**Prompt:** Hunt for the word "frame" across the entries below, copying each line that holds it.

== Data extract

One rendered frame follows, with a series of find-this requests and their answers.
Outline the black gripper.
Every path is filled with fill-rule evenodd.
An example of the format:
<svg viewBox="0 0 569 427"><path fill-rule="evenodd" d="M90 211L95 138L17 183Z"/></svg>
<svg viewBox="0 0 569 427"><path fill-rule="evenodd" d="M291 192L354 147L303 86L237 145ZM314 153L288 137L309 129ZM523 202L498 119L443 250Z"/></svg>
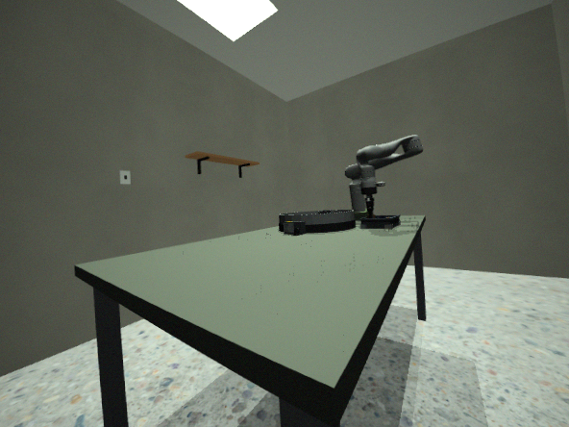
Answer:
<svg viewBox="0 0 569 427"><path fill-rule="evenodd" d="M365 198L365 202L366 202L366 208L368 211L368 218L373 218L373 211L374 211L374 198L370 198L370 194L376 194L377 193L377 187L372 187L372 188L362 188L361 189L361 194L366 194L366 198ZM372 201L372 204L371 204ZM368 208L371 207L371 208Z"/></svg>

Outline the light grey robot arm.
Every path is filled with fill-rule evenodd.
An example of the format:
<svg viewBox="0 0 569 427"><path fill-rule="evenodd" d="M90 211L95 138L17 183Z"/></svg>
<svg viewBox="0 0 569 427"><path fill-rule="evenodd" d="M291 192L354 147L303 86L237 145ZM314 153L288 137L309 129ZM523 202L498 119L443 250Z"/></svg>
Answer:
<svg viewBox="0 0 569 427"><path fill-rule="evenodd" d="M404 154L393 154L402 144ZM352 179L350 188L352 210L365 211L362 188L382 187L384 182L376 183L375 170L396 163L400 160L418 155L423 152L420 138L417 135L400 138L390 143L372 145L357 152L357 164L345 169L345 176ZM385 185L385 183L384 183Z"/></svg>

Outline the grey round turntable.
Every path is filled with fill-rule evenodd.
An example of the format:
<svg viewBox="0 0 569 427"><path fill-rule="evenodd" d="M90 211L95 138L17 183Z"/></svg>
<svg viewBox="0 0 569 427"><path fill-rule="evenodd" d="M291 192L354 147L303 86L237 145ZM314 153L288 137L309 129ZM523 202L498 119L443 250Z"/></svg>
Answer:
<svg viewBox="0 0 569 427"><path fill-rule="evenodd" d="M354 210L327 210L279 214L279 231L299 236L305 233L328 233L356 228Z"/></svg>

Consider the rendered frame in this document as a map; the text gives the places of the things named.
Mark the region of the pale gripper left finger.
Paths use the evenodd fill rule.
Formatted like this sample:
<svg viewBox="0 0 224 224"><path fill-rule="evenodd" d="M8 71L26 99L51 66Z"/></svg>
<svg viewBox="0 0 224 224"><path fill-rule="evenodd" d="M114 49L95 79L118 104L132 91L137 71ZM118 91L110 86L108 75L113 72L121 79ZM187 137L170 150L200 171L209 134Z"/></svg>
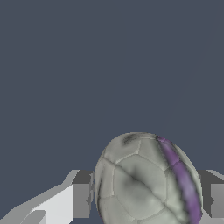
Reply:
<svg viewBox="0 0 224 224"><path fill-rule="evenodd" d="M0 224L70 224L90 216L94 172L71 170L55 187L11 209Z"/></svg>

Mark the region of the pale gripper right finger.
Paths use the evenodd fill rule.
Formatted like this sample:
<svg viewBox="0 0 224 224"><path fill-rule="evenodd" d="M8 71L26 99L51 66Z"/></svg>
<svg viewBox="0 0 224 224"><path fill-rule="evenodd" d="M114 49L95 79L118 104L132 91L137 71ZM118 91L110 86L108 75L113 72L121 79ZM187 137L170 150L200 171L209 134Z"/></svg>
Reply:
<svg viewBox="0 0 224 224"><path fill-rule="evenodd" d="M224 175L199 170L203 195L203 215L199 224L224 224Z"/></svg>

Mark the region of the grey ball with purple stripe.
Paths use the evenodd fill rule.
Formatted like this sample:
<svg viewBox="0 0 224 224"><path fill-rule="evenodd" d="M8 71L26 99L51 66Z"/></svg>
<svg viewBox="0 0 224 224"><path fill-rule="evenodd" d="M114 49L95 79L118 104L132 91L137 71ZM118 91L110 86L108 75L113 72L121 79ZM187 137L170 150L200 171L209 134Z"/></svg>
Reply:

====

**Result of this task:**
One rendered frame follows, with a series of find-this requests and their answers.
Consider the rendered frame in this document as a map; the text gives the places of the things named.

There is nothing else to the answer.